This excerpt taken from the WYN 8-K filed Jul 19, 2006. Other Vacation Ownership Asset-Linked Debt. The Company borrows under a $600 million asset-linked facility through Cendant to support the creation of certain vacation ownership-related assets and the acquisition and development of vacation ownership properties. This facility expires in May 2007 and bears interest at a rate of LIBOR plus 62.5 basis points. These borrowings are collateralized by $1,305 million of vacation ownership-related assets, consisting primarily of unsecuritized vacation ownership contract receivables and vacation ownership inventory. The weighted average interest rate on these borrowings was 5.1% and 2.6% for 2005 and 2004, respectively.
F-44
Table of ContentsVacation Ownership Bank Borrowings. The Companys bank borrowings principally represent $104 million outstanding under foreign credit facilities used to support the Companys vacation ownership operations in the South Pacific. This facility bears interest at Australian Dollar LIBOR plus 60 basis points and had a weighted average interest rate of 6.3% and 3.3% for 2005 and 2004, respectively. These secured borrowings are collateralized by $133 million of underlying vacation ownership contract receivables and related assets. Vacation Rental Bank Borrowings. As of December 31, 2005 and 2004, the Company had bank debt outstanding of $68 million and $84 million, respectively, which was assumed in connection with the Companys acquisition of Landal GreenParks during 2004 and was subsequently refinanced.
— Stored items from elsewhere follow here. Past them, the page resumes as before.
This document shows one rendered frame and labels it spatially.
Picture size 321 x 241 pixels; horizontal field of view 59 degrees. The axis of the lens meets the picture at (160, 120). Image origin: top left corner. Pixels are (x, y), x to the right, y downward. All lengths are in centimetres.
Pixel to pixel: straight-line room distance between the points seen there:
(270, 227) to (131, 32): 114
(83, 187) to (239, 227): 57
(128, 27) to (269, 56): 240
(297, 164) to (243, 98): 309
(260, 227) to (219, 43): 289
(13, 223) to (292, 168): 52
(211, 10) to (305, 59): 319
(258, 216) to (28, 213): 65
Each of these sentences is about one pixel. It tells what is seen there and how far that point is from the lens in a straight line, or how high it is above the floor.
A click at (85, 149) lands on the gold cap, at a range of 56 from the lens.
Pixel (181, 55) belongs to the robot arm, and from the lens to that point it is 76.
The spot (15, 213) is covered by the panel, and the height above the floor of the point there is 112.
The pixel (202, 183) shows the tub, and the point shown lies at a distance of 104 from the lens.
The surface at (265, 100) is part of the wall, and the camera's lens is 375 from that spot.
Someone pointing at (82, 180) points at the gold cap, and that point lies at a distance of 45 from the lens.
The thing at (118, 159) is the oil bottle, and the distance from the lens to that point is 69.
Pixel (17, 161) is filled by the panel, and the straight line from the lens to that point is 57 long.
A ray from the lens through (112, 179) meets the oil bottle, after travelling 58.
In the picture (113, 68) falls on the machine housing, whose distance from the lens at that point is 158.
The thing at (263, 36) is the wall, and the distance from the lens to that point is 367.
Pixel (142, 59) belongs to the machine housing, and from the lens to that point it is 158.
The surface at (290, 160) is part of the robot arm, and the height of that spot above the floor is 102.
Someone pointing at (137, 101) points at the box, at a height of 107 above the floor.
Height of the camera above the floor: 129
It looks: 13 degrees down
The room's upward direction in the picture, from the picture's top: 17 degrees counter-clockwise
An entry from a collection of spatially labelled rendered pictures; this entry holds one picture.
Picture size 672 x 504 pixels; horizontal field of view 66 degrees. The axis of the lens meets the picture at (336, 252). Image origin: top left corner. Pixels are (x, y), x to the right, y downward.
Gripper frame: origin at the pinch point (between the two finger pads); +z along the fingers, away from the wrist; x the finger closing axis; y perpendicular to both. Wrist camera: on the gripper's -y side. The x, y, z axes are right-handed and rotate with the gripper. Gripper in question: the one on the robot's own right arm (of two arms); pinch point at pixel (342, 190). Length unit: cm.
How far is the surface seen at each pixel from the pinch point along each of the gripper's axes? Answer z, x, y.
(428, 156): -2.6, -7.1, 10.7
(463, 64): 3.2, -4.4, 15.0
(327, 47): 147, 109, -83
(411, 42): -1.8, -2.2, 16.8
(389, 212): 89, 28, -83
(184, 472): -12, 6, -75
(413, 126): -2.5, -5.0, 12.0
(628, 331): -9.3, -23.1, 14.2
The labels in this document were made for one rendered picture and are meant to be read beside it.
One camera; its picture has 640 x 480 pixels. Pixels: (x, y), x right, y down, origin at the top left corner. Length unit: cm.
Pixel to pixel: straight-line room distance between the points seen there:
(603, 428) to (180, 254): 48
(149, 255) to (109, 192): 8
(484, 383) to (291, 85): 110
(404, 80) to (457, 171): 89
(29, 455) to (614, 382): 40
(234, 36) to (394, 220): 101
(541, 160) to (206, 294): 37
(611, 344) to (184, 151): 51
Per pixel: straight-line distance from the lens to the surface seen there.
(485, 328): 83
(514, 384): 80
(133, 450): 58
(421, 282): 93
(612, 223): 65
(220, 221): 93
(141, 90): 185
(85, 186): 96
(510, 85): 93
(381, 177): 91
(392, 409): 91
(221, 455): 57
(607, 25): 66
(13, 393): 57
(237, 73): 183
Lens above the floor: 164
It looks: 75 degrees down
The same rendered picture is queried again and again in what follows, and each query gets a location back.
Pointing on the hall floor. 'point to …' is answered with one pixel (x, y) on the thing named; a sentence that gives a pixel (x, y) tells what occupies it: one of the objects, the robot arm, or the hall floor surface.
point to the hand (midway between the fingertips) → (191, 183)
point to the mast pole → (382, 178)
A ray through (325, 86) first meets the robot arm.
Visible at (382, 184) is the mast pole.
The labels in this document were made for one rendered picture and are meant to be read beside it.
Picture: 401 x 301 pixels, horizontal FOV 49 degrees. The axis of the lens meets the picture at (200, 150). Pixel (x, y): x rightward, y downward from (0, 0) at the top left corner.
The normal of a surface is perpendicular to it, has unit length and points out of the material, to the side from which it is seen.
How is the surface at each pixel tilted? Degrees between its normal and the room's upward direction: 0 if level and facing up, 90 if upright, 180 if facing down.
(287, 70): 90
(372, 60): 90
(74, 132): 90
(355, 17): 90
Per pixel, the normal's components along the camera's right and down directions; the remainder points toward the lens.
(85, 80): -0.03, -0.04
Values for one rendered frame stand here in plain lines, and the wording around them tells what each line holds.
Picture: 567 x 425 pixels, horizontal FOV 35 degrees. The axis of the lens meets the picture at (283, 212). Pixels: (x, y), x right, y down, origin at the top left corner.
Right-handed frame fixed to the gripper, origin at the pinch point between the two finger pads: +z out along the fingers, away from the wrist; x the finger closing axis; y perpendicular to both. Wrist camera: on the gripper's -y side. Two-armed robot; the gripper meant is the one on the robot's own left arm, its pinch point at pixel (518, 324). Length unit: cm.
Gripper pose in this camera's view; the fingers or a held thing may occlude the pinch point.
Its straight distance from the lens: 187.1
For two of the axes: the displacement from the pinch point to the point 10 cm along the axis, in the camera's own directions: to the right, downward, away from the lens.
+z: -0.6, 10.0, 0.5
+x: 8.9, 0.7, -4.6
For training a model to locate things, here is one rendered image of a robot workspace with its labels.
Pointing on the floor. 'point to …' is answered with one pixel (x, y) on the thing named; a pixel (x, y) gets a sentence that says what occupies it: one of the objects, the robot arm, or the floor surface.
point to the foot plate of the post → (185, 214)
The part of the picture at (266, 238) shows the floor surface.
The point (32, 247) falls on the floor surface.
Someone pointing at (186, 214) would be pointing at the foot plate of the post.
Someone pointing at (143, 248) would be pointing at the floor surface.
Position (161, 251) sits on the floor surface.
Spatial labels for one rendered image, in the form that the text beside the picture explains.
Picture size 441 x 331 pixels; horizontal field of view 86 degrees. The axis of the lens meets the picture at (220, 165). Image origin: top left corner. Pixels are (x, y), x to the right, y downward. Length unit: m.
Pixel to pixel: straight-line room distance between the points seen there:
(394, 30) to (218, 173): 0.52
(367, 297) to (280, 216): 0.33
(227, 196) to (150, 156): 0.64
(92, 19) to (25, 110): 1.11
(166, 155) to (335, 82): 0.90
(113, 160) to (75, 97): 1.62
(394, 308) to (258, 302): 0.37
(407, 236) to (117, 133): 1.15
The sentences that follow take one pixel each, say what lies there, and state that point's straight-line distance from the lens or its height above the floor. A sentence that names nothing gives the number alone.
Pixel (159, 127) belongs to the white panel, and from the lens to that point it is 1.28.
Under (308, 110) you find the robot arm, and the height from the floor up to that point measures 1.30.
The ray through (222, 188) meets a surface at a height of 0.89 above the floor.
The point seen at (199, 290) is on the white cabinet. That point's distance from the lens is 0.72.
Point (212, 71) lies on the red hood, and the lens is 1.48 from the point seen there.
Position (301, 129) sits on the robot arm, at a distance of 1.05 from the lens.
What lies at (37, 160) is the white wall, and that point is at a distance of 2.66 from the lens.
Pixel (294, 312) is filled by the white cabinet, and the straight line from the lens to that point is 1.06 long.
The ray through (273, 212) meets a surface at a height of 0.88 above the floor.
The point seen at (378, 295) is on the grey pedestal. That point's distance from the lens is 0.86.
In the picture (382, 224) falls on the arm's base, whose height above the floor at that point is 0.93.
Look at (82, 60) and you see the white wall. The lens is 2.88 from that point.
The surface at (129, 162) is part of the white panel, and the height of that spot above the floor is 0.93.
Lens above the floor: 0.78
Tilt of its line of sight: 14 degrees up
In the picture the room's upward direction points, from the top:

The bank debt is collateralized by $117 million of land and related vacation rental assets and had a weighted average interest rate of 3.0% for both 2005 and 2004. Vacation Rental Capital Leases. The Company leases vacation homes located in European holiday parks as part of its vacation exchange and rental business. These leases are recorded as capital lease obligations under generally accepted accounting principles with corresponding assets classified within property, plant and equipment on the Combined Balance Sheets. The vacation rental capital lease obligations had a weighted average interest rate of 7.5% for both 2005 and 2004. Other. The Company also maintains other debt facilities which arise through the ordinary course of operations. This debt principally reflects $18 million of borrowings under a foreign unsecured credit facility and $11 million of mortgage borrowings related to an office building. Interest expense incurred in connection with the Companys other debt amounted to $36 million, $38 million and $11 million during 2005, 2004 and 2003, respectively, and is recorded within the interest expense (income) line item on the Combined Statements of Income.